Patients with CDAD were identified from a prospective transplant database. Complicated Clostridium difficile colitis (CCDC) was defined as CDAD associated with graft loss, total colectomy, or death.
From 1999 to 2010, we performed solid organ transplants for 1331 recipients at our institution. The incidence of CDAD was 12.4% (165 patients); it increased from 4.5% (1999) to 21.1% (2005) and finally 9.5% (2010). The peak frequency of CDAD was between 6 and 10 days posttransplantation. Age more than 55 years (hazard ratio [HR]: 1.47, 95% confidence interval [CI]=1.16-1.81), induction with antithymocyte globulin (HR: 1.43, 95% CI=1.075-1.94), and transplant other than kidney alone (liver, heart, pancreas, or combined kidney organ) (HR: 1.41, 95% CI=1.05-1.92) were significant independent risk factors for CDAD. CCDC occurred in 15.8% of CDAD cases. Independent predictors of CCDC were white blood cell count more than 25,000/μL (HR: 1.08, 95% CI=1.025-1.15) and evidence of pancolitis on computed tomography scan (HR: 2.52, 95% CI=1.195-5.35). Six patients with CCDC underwent colectomy with 83% patient survival and 20% graft loss. Of the medically treated patients with CCDC (n=20), the patient survival was 35% with 100% graft loss.
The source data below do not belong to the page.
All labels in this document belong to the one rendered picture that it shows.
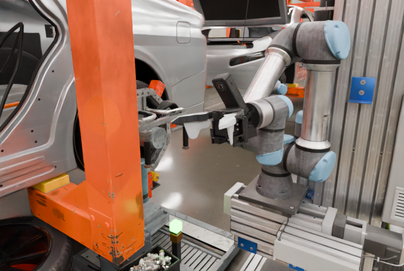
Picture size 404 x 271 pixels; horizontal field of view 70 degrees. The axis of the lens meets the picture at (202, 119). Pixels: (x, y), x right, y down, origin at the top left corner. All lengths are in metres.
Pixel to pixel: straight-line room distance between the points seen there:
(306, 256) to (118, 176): 0.72
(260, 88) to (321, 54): 0.21
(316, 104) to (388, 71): 0.29
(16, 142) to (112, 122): 0.57
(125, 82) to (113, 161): 0.30
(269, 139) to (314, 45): 0.34
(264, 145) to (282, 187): 0.39
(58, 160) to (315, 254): 1.22
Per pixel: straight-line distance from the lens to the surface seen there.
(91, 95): 1.11
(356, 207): 1.34
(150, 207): 2.27
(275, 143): 0.82
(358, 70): 1.19
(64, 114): 1.60
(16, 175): 1.56
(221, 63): 4.08
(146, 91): 1.81
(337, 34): 0.98
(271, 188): 1.17
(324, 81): 1.01
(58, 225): 1.63
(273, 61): 1.01
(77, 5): 1.12
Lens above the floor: 1.40
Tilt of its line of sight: 15 degrees down
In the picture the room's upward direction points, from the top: straight up
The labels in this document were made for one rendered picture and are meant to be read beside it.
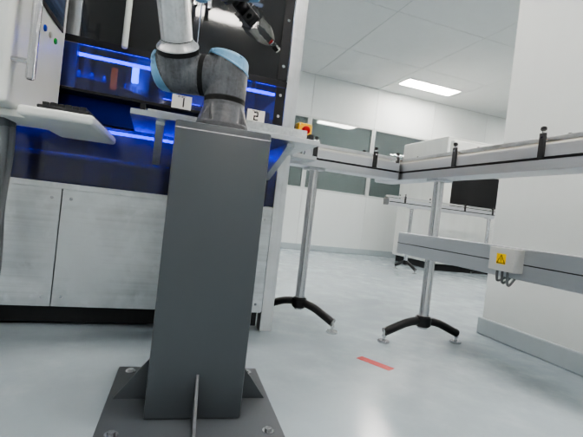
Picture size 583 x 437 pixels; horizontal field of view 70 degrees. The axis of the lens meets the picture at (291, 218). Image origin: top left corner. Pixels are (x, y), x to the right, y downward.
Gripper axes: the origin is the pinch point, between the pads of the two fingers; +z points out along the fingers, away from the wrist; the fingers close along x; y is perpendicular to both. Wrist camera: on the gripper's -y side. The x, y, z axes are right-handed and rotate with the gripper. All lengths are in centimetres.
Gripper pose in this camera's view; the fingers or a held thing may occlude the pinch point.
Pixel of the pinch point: (270, 40)
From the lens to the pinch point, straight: 167.2
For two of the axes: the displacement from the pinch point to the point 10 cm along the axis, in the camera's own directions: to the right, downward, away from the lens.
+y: -2.7, -5.7, 7.8
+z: 6.2, 5.2, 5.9
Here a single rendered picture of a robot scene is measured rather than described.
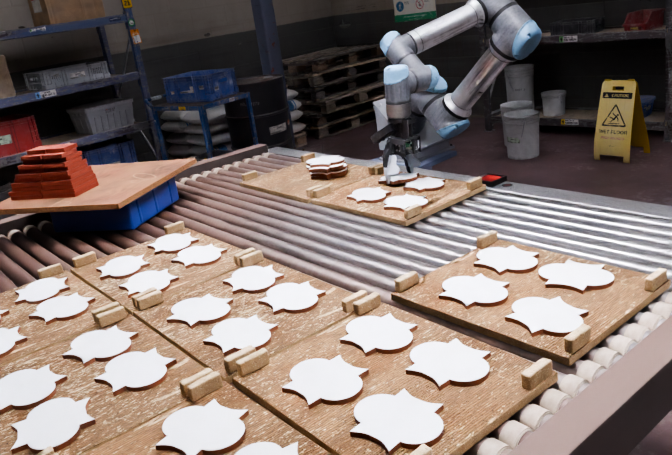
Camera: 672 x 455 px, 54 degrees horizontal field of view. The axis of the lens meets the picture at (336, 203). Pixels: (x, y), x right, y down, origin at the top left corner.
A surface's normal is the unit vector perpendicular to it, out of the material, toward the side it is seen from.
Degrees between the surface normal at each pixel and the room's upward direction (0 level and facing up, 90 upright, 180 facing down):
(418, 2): 90
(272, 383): 0
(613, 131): 77
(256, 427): 0
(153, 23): 90
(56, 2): 87
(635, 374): 0
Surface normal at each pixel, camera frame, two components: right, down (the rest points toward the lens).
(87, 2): 0.68, 0.08
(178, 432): -0.14, -0.94
We have identified significant risk factors for CDAD and predictors of progression to CCDC. Furthermore, we found that colectomy can be performed with excellent survival in selected patients.
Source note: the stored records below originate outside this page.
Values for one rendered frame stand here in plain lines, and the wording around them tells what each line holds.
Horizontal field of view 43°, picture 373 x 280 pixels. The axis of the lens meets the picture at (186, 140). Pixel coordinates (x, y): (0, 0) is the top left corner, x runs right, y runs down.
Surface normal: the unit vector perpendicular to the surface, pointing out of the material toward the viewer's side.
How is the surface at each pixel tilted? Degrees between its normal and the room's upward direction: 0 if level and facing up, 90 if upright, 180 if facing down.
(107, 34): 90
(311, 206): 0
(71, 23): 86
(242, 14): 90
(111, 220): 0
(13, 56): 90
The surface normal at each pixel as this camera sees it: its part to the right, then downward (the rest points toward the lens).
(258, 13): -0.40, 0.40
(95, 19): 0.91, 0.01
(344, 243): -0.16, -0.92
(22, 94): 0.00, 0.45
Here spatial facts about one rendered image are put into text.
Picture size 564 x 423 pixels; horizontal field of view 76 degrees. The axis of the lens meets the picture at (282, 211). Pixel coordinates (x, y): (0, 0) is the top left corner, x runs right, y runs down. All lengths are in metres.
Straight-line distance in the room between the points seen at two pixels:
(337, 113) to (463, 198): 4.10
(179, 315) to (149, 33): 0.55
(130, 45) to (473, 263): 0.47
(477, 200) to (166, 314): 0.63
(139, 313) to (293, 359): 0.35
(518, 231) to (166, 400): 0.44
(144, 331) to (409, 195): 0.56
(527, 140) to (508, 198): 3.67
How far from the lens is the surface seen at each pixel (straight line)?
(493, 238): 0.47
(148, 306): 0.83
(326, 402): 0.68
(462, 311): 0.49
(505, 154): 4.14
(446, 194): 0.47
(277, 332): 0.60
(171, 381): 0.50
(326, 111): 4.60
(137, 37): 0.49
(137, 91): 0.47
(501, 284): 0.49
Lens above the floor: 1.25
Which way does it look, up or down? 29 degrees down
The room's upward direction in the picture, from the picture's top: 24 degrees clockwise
艰难梭菌相关性腹泻(CDAD)是实体器官移植受者中日益重要的诊断,其发病率和死亡率不断上升。我们描述了实体器官移植后 CDAD 行结肠切除术的发病率、危险因素和结果。
从前瞻性移植数据库中确定 CDAD 患者。复杂艰难梭菌结肠炎(CCDC)定义为与移植物丢失、全结肠切除术或死亡相关的 CDAD。
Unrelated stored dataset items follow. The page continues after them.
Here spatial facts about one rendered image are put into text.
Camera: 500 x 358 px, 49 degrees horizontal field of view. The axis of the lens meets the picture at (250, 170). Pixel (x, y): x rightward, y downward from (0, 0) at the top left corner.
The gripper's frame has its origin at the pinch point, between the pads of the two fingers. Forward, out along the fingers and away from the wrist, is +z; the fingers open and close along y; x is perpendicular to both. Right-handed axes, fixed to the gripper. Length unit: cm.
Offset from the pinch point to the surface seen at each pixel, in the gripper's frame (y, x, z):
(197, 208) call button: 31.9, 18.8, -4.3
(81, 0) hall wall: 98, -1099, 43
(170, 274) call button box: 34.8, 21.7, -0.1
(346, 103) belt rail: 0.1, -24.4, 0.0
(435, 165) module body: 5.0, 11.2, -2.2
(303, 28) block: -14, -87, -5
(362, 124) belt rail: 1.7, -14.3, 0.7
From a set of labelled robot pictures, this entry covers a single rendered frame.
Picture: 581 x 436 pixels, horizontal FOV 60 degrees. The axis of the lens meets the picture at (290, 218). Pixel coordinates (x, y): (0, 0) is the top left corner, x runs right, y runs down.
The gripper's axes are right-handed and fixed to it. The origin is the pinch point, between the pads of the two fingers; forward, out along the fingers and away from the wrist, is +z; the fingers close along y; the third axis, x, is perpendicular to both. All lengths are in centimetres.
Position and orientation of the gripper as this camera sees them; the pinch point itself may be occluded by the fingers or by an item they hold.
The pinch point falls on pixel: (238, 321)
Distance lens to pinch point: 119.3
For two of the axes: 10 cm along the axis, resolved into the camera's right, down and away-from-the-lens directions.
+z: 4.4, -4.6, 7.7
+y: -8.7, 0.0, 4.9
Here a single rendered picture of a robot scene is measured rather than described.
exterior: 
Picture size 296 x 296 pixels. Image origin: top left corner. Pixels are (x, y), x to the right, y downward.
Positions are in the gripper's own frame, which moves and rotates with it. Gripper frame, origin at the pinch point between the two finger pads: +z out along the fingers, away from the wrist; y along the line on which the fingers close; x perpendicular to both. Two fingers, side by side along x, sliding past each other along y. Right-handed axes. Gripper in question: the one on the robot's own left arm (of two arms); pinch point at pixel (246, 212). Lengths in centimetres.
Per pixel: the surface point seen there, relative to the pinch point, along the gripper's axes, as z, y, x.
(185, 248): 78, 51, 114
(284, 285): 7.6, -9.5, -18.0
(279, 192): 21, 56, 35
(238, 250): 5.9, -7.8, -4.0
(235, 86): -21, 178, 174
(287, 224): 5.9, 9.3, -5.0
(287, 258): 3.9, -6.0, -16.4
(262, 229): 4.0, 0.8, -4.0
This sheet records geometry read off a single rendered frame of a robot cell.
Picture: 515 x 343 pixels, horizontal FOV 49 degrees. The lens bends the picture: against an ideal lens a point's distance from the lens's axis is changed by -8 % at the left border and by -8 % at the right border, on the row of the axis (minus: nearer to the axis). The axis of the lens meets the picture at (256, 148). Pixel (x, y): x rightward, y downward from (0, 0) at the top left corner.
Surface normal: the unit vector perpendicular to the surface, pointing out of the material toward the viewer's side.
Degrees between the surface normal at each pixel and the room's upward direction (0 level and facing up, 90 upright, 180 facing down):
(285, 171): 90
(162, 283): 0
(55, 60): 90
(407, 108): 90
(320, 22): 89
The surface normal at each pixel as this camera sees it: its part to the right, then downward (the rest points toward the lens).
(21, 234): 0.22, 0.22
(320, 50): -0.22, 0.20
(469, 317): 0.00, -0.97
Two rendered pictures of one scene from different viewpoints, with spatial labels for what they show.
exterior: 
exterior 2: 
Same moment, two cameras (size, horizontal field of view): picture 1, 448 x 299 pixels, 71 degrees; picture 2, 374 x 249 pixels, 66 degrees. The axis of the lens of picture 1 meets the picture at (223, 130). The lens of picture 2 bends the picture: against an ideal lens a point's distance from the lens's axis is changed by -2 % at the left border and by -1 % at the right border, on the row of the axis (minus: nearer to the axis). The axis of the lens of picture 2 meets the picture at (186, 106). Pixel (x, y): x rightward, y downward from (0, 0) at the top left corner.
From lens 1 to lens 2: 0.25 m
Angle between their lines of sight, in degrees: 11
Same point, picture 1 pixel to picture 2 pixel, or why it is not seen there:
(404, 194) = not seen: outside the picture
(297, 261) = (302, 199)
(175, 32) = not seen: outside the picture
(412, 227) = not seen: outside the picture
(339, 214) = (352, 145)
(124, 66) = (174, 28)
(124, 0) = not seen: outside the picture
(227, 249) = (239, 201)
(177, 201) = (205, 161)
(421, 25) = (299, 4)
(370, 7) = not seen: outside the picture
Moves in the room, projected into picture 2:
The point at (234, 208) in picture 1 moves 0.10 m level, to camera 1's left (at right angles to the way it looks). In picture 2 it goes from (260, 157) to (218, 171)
1999 年至 2010 年,我们在我院对 1331 名受者进行了实体器官移植。CDAD 的发病率为 12.4%(165 例);从 1999 年的 4.5%上升至 2005 年的 21.1%,最终上升至 2010 年的 9.5%。CDAD 的发病高峰频率为移植后 6 至 10 天。年龄大于 55 岁(危险比[HR]:1.47,95%置信区间[CI] = 1.16-1.81)、使用抗胸腺细胞球蛋白诱导(HR:1.43,95%CI = 1.075-1.94)和除肾脏外的其他器官移植(肝、心脏、胰腺或联合肾脏)(HR:1.41,95%CI = 1.05-1.92)是 CDAD 的显著独立危险因素。CCDC 发生在 15.8%的 CDAD 病例中。CCDC 的独立预测因素是白细胞计数大于 25,000/μL(HR:1.08,95%CI = 1.025-1.15)和 CT 扫描上存在全结肠炎证据(HR:2.52,95%CI = 1.195-5.35)。6 例 CCDC 患者行结肠切除术,患者生存率为 83%,移植物丢失率为 20%。在接受 CCDC 药物治疗的 20 例患者中,患者生存率为 35%,移植物丢失率为 100%。
我们已经确定了 CDAD 的显著危险因素和进展为 CCDC 的预测因素。此外,我们发现选择性患者可进行结肠切除术,且具有极好的生存率。